Insieme con una mappatura delle piattaforme di sharing economy è appena uscito il report 2016 sul crowdfunding in Italia curato da Ivana Pais (TRAILab) e Marta Mainieri (Collaboriamo.org).
Leggendolo, ne esce un quadro ambiguo, con una crescita in termini di raccolta ma con una serie di criticità da non sottovalutare.
Andiamo per ordine.
Su 68 piattaforme attive censite (ma Cineama non ha mai fatto direttamente crowdfunding), hanno risposto al questionario utilizzato per la ricerca solo 41 (il 59%) e di queste due sono in fase di lancio. Per un settore che dovrebbe fare della trasparenza e della condivisione i punti focali della sua attività questi numeri appaiono troppo bassi. Mi chiedo quale sia il ragionamento – se c’è… – dietro il rifiuto a rispondere a un questionario realizzato da esperte conosciute e apprezzate.
Un altro dato che mi ha lasciato perplesso è il fatto che molti fondatori svolgano altre attività oltre alla gestione della propria piattaforma: per esperienza so che occorre molta dedizione non solo per far nascere un progetto imprenditoriale ma soprattutto per farlo crescere ed evolvere.
Dalla ricerca scopriamo che,
mediamente, lavorano per ciascuna piattaforma 5,9 persone, di cui 3,0 lavoratori dipendenti, 1,8 donne, 2,7 under 35 e 0,1 stranieri.
Questi numeri non depongono a favore di una visione matura e “professionale” del settore, indicando che si è ancora in una fase pionieristica. A riprova di ciò si evidenzia anche che
nonostante stia aumentando il numero di utenti mensilmente attivi, il numero degli scambi evidenzia che sono ancora poche le piattaforme realmente attive.
Anche il fatto che per le revenues la percentuale sul transato pesi il 61% rispetto ad altri canali (servizi aggiunti, accordi con partner, sponsorizzazioni) potrebbe essere indice di un settore acerbo.

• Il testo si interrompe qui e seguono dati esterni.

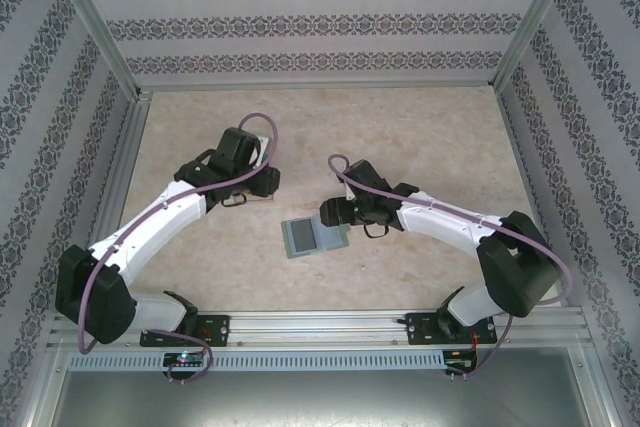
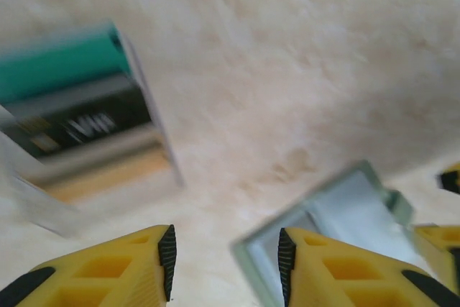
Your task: Take the credit cards out of the card holder
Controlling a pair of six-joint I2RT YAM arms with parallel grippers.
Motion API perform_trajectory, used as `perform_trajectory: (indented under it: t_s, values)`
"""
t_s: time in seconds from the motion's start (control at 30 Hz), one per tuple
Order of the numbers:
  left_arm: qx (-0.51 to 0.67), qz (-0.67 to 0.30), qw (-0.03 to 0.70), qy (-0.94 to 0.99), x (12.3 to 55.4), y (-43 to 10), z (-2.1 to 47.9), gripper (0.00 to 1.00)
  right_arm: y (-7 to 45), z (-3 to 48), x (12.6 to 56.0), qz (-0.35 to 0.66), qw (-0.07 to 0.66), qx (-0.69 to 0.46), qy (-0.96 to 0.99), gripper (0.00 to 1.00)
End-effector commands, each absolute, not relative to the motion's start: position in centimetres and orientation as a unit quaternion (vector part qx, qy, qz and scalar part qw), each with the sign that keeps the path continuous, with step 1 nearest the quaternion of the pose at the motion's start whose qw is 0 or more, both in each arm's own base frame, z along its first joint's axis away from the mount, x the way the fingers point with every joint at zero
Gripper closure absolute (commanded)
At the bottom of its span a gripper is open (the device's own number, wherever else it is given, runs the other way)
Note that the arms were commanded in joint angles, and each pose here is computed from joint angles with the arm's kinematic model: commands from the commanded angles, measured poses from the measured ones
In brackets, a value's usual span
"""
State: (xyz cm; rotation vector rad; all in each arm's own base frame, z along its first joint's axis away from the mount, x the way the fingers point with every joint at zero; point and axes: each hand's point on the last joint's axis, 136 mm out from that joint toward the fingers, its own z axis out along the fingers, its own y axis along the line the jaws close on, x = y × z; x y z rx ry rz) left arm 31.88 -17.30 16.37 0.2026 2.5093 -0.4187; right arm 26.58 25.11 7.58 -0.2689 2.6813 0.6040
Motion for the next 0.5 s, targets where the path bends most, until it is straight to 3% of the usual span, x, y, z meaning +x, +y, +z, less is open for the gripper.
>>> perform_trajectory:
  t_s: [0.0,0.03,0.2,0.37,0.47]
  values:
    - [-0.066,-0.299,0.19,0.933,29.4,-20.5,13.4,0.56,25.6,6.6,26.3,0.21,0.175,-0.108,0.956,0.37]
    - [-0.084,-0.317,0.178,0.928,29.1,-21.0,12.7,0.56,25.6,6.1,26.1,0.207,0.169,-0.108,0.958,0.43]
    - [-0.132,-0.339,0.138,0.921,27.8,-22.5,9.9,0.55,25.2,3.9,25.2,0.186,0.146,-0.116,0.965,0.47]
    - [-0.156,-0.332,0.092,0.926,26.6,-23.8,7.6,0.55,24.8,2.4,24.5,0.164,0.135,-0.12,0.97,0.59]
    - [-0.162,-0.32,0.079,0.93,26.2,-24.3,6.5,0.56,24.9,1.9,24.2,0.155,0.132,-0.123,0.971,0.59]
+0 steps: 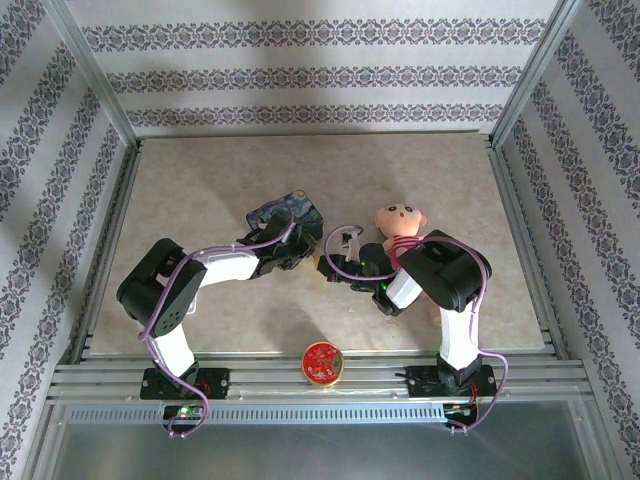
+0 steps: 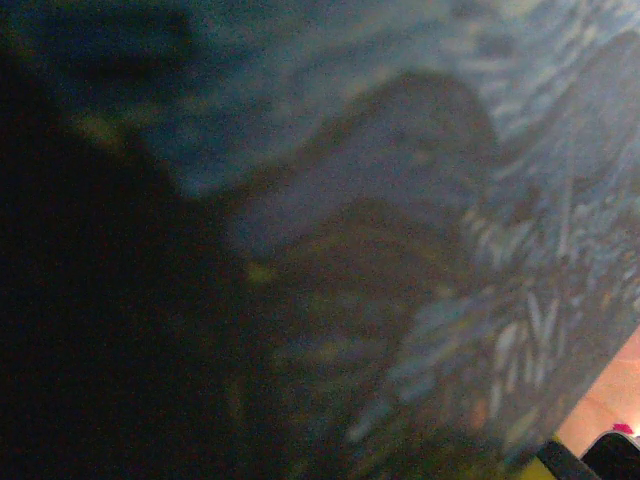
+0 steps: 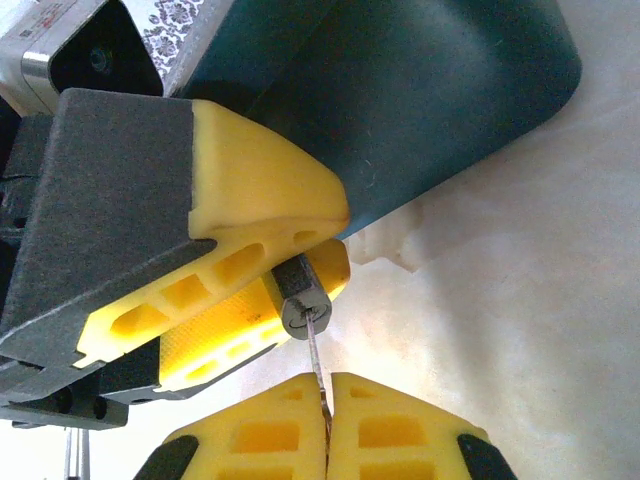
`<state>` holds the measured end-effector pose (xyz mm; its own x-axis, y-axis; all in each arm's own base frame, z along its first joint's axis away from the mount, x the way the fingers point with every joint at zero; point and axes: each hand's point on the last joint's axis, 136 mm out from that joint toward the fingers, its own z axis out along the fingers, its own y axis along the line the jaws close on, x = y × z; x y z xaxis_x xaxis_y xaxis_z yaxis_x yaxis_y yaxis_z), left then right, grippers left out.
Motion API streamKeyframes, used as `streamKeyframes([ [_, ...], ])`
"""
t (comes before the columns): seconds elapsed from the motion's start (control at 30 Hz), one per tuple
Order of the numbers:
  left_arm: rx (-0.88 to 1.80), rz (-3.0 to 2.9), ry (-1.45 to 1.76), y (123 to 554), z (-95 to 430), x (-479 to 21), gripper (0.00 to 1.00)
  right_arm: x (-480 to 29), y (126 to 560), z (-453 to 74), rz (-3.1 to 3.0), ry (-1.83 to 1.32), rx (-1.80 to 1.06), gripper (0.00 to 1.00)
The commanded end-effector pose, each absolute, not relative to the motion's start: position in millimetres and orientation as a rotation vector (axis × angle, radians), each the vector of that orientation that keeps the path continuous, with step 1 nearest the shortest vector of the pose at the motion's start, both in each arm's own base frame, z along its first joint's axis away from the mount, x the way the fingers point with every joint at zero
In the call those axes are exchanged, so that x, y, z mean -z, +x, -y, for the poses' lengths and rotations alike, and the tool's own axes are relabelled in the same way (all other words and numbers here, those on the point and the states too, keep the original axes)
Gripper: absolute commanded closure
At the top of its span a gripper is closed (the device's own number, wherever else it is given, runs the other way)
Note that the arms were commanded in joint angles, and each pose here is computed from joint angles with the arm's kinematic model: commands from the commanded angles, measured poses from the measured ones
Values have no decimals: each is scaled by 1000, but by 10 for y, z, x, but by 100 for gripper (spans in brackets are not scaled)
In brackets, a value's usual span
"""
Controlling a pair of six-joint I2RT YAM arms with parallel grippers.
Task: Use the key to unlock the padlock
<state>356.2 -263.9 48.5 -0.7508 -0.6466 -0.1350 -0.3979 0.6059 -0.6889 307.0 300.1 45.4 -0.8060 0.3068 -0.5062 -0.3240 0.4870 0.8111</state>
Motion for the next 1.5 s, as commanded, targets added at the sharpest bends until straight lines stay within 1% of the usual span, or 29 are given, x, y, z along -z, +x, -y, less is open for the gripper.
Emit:
streamKeyframes([
  [0.0, 1057, -2635, -791, 3176, 2900, -464, 100, -997, 3361, -3005, -1900, 39, -1400, 100],
  [0.27, 1073, -2646, -770, 3149, 2919, -495, 100, -978, 3425, -2950, -1914, 68, -1404, 100],
  [0.57, 1165, -2679, -802, 3074, 3016, -556, 100, -1083, 3352, -3060, -1921, -111, -1369, 100],
  [0.8, 1199, -2709, -842, 3023, 3032, -602, 100, -1026, 3350, -2965, -2029, -216, -1230, 100],
  [1.07, 1218, -2701, -885, 3016, 3016, -635, 100, -1112, 3427, -2879, -2035, -199, -1295, 100],
  [1.33, 1231, -2686, -951, 3032, 3016, -580, 100, -1101, 3385, -2956, -2043, -220, -1317, 100],
  [1.47, 1261, -2692, -969, 3058, 3076, -544, 100, -1083, 3331, -3055, -2048, -244, -1277, 100],
])
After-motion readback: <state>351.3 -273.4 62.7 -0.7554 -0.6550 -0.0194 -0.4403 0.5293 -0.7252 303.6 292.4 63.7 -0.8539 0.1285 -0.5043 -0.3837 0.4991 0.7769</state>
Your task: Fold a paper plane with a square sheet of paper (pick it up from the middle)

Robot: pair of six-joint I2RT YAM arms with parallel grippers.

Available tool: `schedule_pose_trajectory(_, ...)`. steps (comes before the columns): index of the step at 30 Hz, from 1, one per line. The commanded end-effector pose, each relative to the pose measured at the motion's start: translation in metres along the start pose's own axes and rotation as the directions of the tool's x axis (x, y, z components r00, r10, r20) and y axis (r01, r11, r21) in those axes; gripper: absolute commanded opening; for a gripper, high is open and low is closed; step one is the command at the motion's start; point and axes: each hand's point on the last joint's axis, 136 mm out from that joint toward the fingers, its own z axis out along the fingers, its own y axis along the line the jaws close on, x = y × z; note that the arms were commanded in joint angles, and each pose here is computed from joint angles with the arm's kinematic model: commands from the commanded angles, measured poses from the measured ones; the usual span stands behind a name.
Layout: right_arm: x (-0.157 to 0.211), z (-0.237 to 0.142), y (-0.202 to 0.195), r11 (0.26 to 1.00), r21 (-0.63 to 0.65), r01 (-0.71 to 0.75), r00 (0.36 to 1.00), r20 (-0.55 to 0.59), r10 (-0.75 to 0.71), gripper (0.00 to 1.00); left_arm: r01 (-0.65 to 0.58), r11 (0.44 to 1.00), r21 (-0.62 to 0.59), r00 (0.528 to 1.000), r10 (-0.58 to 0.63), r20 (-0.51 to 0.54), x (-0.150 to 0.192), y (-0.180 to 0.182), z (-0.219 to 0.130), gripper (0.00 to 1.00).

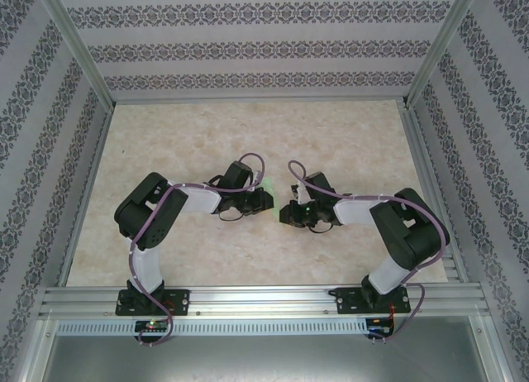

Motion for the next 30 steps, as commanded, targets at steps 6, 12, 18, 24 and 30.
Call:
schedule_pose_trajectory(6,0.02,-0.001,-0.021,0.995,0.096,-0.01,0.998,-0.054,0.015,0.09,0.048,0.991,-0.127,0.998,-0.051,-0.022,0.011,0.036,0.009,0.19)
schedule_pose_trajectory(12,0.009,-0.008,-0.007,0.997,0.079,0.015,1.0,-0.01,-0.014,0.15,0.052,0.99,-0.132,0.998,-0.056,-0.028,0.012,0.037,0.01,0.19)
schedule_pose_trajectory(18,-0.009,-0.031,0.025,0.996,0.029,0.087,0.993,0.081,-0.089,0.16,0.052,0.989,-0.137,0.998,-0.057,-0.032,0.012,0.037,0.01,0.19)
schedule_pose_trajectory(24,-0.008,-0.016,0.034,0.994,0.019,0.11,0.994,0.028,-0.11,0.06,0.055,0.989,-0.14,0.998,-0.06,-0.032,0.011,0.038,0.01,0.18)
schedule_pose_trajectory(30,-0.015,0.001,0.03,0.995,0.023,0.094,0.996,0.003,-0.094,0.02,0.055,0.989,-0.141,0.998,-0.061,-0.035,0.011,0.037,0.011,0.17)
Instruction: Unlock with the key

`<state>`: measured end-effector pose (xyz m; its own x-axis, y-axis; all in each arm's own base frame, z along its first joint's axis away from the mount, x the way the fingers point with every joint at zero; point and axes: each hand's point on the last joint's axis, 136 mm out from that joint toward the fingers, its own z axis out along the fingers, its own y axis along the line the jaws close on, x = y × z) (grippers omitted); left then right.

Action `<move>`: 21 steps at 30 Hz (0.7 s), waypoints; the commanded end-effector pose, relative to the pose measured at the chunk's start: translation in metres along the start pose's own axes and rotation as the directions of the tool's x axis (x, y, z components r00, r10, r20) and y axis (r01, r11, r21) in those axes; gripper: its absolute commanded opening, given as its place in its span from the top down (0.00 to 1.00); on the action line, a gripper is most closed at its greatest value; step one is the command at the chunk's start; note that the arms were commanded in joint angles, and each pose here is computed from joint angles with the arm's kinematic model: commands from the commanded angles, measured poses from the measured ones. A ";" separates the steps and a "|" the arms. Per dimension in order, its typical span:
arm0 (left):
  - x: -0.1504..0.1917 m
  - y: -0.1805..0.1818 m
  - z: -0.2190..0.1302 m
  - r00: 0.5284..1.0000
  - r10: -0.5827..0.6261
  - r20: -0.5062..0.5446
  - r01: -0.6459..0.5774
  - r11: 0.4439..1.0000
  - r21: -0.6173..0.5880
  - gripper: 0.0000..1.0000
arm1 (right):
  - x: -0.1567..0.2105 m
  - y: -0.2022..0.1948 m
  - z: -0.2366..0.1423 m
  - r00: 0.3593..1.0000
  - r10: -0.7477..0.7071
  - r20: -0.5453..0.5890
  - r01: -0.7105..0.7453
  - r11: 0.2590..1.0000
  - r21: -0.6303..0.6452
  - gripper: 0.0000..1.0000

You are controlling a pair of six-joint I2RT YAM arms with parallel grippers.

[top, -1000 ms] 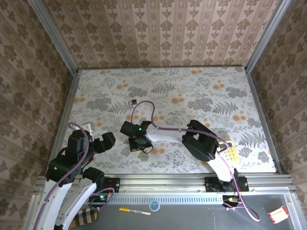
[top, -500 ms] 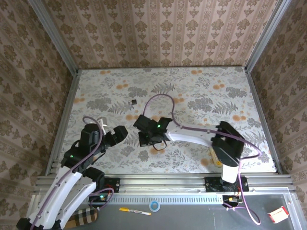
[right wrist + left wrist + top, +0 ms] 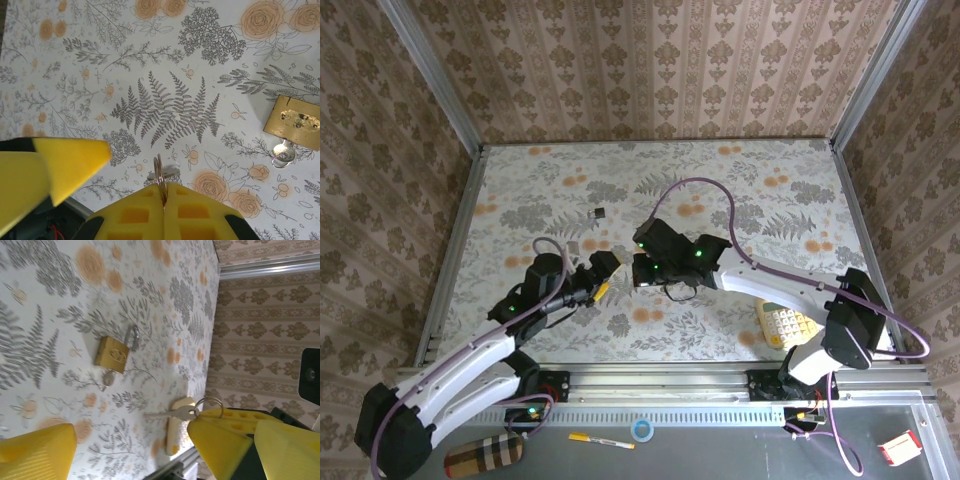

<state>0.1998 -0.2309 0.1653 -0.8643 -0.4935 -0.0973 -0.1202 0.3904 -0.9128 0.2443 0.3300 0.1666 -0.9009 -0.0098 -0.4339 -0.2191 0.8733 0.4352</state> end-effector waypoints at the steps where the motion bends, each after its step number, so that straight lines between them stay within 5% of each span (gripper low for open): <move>1: 0.003 -0.042 0.003 0.998 -0.058 -0.015 0.059 0.985 0.160 0.08 | -0.007 0.007 -0.016 0.999 0.002 0.048 0.001 0.998 -0.064 1.00; 11: 0.028 -0.046 0.030 0.967 -0.227 -0.118 0.249 0.941 0.227 0.10 | -0.015 0.012 -0.035 0.994 0.035 0.105 -0.017 0.986 -0.168 1.00; 21: 0.021 -0.041 0.037 0.943 -0.319 -0.099 0.334 0.910 0.246 0.14 | -0.007 0.019 -0.034 0.992 0.078 0.100 -0.049 0.963 -0.266 1.00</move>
<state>0.2015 -0.2846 0.1808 -0.8393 -0.5065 0.1976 -0.2648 0.0634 -0.9622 0.2362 0.3227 0.1889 -0.8802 0.0736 -0.4689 -0.2495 0.7686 0.5890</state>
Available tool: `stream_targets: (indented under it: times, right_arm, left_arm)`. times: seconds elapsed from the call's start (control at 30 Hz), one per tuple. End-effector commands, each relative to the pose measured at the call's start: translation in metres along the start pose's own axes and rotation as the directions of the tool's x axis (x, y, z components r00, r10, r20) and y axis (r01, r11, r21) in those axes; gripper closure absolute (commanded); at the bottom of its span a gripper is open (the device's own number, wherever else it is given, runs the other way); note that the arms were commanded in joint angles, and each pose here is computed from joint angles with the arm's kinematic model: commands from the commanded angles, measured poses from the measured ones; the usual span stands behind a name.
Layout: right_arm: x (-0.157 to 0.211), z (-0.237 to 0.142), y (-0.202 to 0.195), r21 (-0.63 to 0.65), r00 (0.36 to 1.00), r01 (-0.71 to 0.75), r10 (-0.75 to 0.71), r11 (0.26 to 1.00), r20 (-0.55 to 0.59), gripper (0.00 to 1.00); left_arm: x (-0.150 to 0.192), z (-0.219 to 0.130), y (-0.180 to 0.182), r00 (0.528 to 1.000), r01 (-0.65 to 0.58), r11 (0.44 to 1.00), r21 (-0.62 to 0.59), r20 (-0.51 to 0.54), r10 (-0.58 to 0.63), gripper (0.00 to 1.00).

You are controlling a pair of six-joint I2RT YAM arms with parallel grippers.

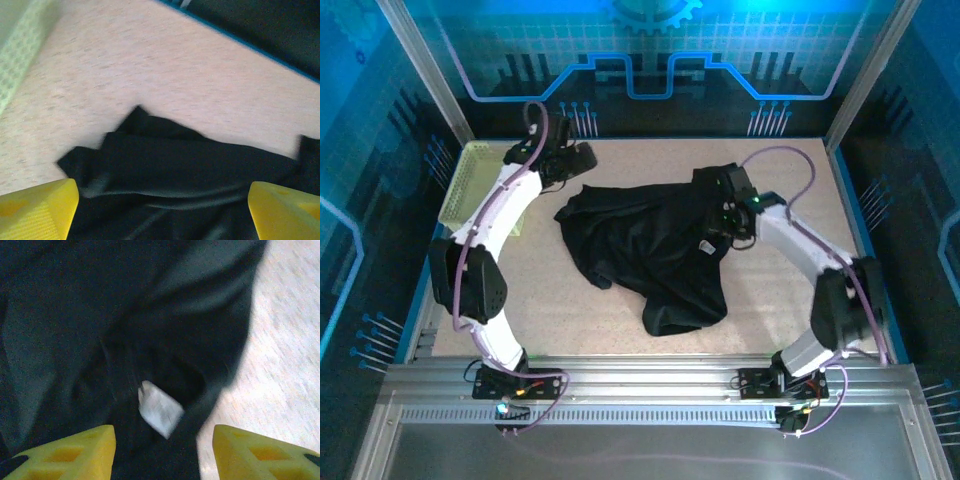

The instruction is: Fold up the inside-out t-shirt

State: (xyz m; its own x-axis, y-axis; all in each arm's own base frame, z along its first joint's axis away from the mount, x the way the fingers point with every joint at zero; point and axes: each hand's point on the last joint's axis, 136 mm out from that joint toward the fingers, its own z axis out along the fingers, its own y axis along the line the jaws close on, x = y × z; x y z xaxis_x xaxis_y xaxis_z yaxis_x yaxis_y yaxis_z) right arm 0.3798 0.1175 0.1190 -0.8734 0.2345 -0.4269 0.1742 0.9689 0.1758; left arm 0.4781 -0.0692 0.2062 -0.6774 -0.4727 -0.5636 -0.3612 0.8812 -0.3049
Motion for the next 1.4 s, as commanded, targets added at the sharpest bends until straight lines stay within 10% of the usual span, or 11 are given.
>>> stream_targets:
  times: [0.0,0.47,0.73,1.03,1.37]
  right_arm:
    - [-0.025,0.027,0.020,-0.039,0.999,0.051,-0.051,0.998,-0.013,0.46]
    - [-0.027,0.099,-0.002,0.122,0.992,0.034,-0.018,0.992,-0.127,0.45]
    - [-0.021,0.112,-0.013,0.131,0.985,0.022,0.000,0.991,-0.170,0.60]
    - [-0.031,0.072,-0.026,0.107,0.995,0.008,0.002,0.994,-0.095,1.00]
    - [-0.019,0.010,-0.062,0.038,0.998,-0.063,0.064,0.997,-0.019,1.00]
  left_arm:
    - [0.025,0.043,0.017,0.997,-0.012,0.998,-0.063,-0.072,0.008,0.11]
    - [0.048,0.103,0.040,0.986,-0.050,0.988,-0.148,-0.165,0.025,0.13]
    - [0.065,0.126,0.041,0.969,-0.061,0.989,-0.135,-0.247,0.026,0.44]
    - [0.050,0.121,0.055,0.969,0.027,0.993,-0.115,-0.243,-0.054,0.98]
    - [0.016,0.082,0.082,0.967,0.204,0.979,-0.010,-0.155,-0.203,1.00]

Da un punto di vista tecnologico, appare strano il fatto che solo il 9% degli utenti usi delle app per interagire e donare a fronte di un un traffico da #mobile in Italia che nel 2016 è in crescita del 29% sul 2015, e pesa il 21%; sarebbe interessante conoscere dati sugli accesi alle piattaforme da dispositivi mobili (non via app).
Il tasso medio di successo delle raccolte fondi è passato dal 30% del 2015 al 33% del 2016: buon risultato, non eccezionale. Migliore il dato sulla raccolta complessiva (ricavato dalla ricerca Starteed pubblicata un paio di mesi fa) che aumenta, con i 91,8 milioni di euro raccolti, del 62% rispetto al 2015.
Per finire, sono altri tre dati preoccupanti: la scarsa attitudine all’investimento (e 14 piattaforme hanno preferito non rispondere…), il fatturato medio (in crescita rispetto al 2015 ma ancora basso con i suoi 170.000 euro) e le fonti di finanziamento legate per lo più a fondi personali.
Il crowdfunding italiano cresce, ma lentamente e con problemi legati alla trasparenza, ai numeri ancora troppo piccoli e alla maturità delle strategie imprenditoriali.